Thursday, April 24, 2008

Update from WWW2008

The HCLS workshop was very good. I especially enjoyed Mark Wilkinson's talk about BioMody 2.0 (very Larry Lessig-esque) and Chris Baker's. There's some definite interest from a number of people about my talk too.

The keynote of the first day was from the Vice President of Engineering at Google, Kai-Fu Lee. In my talk I said that IBM had noted that scale-out architecture gives you a 4 times performance benefit for the same cost. He said that Google gets around 33 times or more from a scale-out architecture. The whole cloud thing is really interesting in that it's not only about better value but about doing things you just can't do with more traditional computing architectures. The number of people I've overheard saying that they haven't been able to get their email working because they're using some sort of client/server architecture is amazing. I mean what's to get working these days when you can just use GMail?

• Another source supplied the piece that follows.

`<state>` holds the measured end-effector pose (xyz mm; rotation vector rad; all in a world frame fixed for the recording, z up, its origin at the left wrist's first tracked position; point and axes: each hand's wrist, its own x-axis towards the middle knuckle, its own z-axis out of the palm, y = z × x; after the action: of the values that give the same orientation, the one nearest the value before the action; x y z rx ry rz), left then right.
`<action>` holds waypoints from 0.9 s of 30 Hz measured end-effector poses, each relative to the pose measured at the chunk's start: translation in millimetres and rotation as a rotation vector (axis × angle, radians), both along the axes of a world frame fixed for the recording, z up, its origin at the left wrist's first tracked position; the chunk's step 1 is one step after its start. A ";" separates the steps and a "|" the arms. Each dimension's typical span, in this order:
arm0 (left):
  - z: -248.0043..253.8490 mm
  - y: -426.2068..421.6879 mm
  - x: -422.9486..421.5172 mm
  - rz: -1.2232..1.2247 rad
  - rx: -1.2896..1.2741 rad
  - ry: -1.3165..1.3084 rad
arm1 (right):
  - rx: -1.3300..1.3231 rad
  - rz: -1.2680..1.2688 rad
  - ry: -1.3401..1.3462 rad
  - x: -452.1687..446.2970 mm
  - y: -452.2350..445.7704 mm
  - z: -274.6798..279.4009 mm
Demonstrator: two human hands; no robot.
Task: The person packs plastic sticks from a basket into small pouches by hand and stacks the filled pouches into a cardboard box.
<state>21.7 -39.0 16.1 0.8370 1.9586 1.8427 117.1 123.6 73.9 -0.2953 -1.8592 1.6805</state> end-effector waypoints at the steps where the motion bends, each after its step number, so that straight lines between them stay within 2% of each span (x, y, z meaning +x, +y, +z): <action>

The SPARQL BOF was interesting as well (Eric took notes). The time frame seems to be around 2009 before they get started on SPARQL the next generation. What sticks out in my mind is the discussion around free text searching - adding something like Lucene. There was also aggregates, negation, starting from a blank node in a SPARQL query and transitive and following owl:sameAs. I was pretty familiar with all of these so it was interesting just to listen for a change. So with both aggregates and free text you are creating a new variable. Lucene gives you a score back and I remember in Kowari we had that information but I don't think it was ever visible in a variable (maybe I'm wrong I don't really remember). It would be nice to be able to bind new variables somehow from things in the WHERE clause for this - and that would also allow you to filter out based on COUNTS greater than some value (without having a HAVING clause) or documents that match your Lucene query greater than a certain value. Being able to do transitive relationships just on a subset of the subclass relationship (like only subclasses of mammals not infer the whole tree of life) seemed to have been met with some reluctance. I really didn't understand this but it seemed to be around that it was the store's responsibility to control this and not up to the user to specify.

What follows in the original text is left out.